Robert Van't Hof
- Full name: Robert Van't Hof
- Country (sports): United States
- Residence: Newport Beach, California, U.S.
- Born: April 10, 1959 (age 67) Lynwood, California, U.S.
- Height: 1.92 m (6 ft 3 in)
- Turned pro: 1980
- Plays: Right-handed (one-handed backhand)
- Prize money: $495,947

Singles
- Career record: 83–105 (44.15%)
- Career titles: 2
- Highest ranking: No. 25 (July 4, 1983)

Grand Slam singles results
- Australian Open: 3R (1981)
- Wimbledon: 4R (1983)
- US Open: 2R (1980, 1982)

Doubles
- Career record: 170–171 (49.85%)
- Career titles: 6
- Highest ranking: No. 20 (August 25, 1986)

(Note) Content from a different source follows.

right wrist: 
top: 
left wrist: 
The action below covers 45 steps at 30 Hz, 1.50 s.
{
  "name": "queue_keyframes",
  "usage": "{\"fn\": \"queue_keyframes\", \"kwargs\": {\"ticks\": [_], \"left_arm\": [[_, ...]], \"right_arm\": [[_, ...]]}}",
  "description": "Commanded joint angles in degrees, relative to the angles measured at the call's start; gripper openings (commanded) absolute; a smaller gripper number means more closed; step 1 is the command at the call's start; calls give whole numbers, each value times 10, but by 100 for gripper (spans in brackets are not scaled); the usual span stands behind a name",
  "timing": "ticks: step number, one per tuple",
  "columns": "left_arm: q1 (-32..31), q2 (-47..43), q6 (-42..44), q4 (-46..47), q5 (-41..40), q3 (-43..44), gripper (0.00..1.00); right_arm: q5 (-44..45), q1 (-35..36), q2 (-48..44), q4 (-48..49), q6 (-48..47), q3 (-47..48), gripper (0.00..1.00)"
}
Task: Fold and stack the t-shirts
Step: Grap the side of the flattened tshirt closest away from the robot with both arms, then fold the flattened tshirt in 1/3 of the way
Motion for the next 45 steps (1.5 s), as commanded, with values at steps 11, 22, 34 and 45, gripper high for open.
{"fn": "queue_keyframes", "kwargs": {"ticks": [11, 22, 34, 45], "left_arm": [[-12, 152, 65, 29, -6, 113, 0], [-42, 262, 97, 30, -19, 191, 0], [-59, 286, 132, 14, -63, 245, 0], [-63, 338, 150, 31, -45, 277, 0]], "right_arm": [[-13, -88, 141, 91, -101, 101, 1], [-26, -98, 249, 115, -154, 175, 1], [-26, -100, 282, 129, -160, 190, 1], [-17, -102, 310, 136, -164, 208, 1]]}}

Grand Slam doubles results
- Australian Open: QF (1990)
- French Open: 3R (1981)
- Wimbledon: 4R (1985, 1987)
- US Open: QF (1985)

= Robert Van't Hof =

American tennis player

Robert Van't Hof (born April 10, 1959) is a former professional tennis player from the United States.

== Early life ==
Van't Hof was born in Lynwood, California.

== Education ==
Van't Hof studied for three years at the University of Southern California, winning the National Collegiate Athletic Association singles title in 1980. He left the University without being awarded a degree, in order to pursue his tennis career.

Van't Hof was inducted into the Intercollegiate Tennis Association Hall of Fame in 2003.

== Professional career ==
Turning professional in 1980, Van't Hof won his first top-level singles title in 1981 at Taipei and his second in 1989 in Seoul. His best singles performance at a Grand Slam event came in 1983 at Wimbledon, where he reached the final 16.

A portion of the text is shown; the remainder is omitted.